TAIPEI (Taiwan News) – A gay rights coalition set up a billboard advertisement right across from the Executive Yuan offices, calling for legalizing same-sex marriage in Taiwan.
The country’s constitutional court on May 24, 2017 ruled that same-sex couples had the right to marry legally, and called on the Legislative Yuan to amend the marriage laws to allow for same-sex marriage within two years.
Regardless whether the amendments are implemented or not, gay couples should be permitted to have their unions registered as marriages after two years, according to the ruling.
The coalition, formed by five gay rights and women’s rights groups, said in a statement that the advertisement served to remind the government leaders, particularly President Tsai Ing-wen (蔡英文) and Premier William Lai (賴清德), of the fact that Taiwan had still not legalized gay marriage and that gay couples continued to be deprived of the rights heterosexual married couples would normally enjoy.

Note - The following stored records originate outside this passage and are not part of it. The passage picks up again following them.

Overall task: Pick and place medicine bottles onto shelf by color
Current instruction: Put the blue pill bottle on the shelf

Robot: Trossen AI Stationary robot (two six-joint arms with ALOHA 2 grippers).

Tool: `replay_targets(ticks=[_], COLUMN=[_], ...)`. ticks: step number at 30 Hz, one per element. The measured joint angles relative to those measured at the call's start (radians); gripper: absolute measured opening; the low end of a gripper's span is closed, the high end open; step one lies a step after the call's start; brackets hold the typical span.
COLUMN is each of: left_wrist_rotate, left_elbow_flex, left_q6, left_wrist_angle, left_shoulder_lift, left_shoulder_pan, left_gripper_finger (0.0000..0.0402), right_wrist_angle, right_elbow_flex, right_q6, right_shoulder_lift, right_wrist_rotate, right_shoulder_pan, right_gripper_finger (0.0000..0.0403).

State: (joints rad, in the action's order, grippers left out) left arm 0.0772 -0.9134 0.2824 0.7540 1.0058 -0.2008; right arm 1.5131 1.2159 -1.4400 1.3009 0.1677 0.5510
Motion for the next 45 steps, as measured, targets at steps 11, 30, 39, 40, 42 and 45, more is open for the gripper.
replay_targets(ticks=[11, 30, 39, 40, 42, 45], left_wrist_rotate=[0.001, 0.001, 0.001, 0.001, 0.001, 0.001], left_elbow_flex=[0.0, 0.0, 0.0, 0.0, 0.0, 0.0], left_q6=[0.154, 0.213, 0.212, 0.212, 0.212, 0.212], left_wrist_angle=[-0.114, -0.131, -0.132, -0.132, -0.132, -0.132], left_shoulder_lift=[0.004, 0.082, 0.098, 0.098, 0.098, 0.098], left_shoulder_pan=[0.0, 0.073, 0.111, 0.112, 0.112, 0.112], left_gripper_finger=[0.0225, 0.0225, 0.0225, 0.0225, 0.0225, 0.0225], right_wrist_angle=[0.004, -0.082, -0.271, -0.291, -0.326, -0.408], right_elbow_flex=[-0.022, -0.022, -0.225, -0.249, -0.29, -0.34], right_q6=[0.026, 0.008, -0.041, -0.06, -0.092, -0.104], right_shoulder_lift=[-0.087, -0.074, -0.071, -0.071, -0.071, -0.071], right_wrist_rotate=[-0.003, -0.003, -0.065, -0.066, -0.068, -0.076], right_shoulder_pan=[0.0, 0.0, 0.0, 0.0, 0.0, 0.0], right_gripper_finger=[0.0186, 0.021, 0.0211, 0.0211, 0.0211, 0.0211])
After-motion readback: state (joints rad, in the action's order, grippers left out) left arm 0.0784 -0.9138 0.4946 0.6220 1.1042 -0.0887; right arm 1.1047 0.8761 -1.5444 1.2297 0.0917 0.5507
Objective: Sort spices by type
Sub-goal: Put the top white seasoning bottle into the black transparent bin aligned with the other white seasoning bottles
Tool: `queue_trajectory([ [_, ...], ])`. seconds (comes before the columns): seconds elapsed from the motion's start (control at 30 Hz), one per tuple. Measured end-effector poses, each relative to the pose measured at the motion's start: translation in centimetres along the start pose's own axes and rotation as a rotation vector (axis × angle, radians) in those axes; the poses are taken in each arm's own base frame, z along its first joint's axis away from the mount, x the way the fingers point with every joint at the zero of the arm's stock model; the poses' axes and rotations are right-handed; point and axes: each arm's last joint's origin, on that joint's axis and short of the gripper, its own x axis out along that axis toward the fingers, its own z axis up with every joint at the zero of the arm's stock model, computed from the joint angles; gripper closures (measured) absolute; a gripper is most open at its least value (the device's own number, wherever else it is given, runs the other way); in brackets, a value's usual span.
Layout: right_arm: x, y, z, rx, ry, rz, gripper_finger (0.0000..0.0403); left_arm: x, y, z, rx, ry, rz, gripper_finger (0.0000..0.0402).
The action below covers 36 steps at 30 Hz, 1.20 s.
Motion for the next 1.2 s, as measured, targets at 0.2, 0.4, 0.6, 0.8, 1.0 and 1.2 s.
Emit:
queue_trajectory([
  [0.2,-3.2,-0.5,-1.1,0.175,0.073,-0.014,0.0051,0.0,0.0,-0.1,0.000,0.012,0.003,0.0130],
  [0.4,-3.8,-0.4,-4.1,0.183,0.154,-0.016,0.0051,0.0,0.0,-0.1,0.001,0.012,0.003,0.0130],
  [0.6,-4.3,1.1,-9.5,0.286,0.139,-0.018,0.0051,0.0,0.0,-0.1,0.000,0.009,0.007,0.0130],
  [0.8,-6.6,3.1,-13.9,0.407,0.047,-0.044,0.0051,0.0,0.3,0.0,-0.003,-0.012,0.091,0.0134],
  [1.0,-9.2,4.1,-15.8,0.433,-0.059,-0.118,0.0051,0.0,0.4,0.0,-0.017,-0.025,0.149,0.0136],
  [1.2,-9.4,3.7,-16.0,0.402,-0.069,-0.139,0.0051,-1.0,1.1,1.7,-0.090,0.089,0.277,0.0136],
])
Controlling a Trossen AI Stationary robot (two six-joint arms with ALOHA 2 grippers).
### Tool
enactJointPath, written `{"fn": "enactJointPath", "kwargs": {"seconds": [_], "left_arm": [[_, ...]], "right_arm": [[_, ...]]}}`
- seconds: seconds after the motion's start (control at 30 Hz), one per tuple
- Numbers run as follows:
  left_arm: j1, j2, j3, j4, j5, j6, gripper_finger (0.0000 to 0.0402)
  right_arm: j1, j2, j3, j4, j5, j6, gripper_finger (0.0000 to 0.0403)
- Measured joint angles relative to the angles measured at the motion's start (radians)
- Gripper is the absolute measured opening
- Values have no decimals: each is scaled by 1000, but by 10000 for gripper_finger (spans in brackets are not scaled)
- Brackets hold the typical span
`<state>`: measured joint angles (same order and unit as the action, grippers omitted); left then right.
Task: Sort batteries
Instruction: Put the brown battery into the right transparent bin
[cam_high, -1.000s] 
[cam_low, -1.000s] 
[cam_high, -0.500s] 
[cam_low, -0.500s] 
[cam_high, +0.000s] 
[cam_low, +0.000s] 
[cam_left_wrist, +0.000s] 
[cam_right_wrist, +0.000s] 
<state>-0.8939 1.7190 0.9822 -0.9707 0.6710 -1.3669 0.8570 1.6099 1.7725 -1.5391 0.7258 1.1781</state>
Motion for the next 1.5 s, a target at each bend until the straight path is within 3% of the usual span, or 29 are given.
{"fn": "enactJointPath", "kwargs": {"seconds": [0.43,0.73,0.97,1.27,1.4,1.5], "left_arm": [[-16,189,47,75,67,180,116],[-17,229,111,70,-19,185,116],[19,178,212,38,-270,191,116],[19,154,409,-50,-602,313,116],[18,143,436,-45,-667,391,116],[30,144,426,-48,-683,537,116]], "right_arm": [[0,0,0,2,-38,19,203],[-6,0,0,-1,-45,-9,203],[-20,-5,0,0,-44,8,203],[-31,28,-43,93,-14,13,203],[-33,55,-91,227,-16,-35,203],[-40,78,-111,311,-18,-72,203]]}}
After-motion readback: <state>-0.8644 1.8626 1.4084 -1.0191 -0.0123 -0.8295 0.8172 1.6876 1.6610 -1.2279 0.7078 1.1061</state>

The advertisement portrays two women each holding an infant in their arms, with the slogans “We are both mothers of the children” and “How long do we have to wait for equal rights to marry?”
The coalition emphasized even though the constitutional court had ruled in favor of same-sex marriage, gay couples would still be left without legal protection so long as the legislative process remained stalled.
In addition, the coalition fears that the anti-gay marriage camp may push for a referendum on the issue; a result in their favor would then impact future legislation.
Without directly mentioning legislation related to same-sex marriage, President Tsai said last December that the government needed to take diverse opinions across Taiwanese society into consideration.
The president also said the government would continue carrying out reforms at a steady pace, even though young people might think the government's progress was slow or inadequate.
While the media presumes the government will refrain from proposing the amendment draft until the end of the local elections in November, gay rights groups continue to attempt to persuade the Tsai administration to be more proactive on the issue rather than simply waiting until May 2019 for the two-year to pass.